Closed nickponline closed 10 months ago
@NielsRogge are we missing something here?
Unfortunately not - I tried a couple of things, but it never worked :(
I've tried to get this working starting with the same image and mask:
First I tried:
image = Image.open('image.jpg').convert('RGB')
mask = Image.open('mask.png').convert('L')
processor = AutoProcessor.from_pretrained("shi-labs/oneformer_coco_swin_large")
semantic_inputs = processor(images=image, segmentation_maps=mask, task_inputs=["semantic"], return_tensors="pt")
processor.tokenizer.batch_decode(semantic_inputs.task_inputs)
model = AutoModelForUniversalSegmentation.from_pretrained("shi-labs/oneformer_coco_swin_large")
with torch.no_grad():
outputs = model(**semantic_inputs)
semantic_segmentation = processor.post_process_semantic_segmentation(outputs, target_sizes=[image.size[::-1]])[0]
Gives error:
texts = ["a semantic photo"] * self.num_text
TypeError: can't multiply sequence by non-int of type 'NoneType'
So I tried:
image = Image.open('image.jpg').convert('RGB')
mask = Image.open('mask.png').convert('L')
processor = AutoProcessor.from_pretrained("shi-labs/oneformer_coco_swin_large", num_text=1)
semantic_inputs = processor(images=image, segmentation_maps=mask, task_inputs=["semantic"], return_tensors="pt")
processor.tokenizer.batch_decode(semantic_inputs.task_inputs)
model = AutoModelForUniversalSegmentation.from_pretrained("shi-labs/oneformer_coco_swin_large")
with torch.no_grad():
outputs = model(**semantic_inputs)
semantic_segmentation = processor.post_process_semantic_segmentation(outputs, target_sizes=[image.size[::-1]])[0]
Error is then:
text_queries = nn.functional.normalize(text_queries.flatten(1), dim=-1)

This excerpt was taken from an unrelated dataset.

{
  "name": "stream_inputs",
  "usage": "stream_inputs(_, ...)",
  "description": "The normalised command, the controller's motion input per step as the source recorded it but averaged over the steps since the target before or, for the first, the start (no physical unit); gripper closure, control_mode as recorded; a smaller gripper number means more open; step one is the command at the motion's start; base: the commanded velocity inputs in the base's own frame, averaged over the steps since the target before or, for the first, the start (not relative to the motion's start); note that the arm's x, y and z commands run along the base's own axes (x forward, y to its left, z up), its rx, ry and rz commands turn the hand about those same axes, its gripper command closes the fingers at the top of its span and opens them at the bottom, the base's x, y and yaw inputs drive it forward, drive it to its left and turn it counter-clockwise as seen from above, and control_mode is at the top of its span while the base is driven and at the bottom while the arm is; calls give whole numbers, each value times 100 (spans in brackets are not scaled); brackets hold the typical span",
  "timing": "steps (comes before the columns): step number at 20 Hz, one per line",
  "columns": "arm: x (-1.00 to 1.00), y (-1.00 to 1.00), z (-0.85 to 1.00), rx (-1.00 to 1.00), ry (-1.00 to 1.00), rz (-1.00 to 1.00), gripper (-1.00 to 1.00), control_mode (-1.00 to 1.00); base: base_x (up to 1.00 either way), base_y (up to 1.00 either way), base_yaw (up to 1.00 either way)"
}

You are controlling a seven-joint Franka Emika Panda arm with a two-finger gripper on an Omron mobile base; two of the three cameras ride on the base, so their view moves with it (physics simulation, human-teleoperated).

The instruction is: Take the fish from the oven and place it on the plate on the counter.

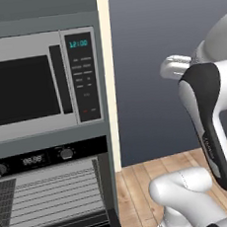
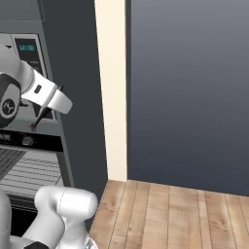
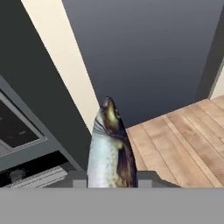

AttributeError: 'NoneType' object has no attribute 'flatten'
@NielsRogge @praeclarumjj3 does this help? Perhaps I'm missing something from the docs?
A notebook has now been uploaded! https://github.com/NielsRogge/Transformers-Tutorials/blob/master/OneFormer/Fine_tune_OneFormer_for_semantic_segmentation.ipynb.
Thanks for pinging me on this
@NielsRogge - thanks a lot for providing a tutorial! Will try ASAP!
This seems to work, although doesn't seen like you can calculate the loss if is_training=False
.
Is there a way to calculate it for example for validation loss?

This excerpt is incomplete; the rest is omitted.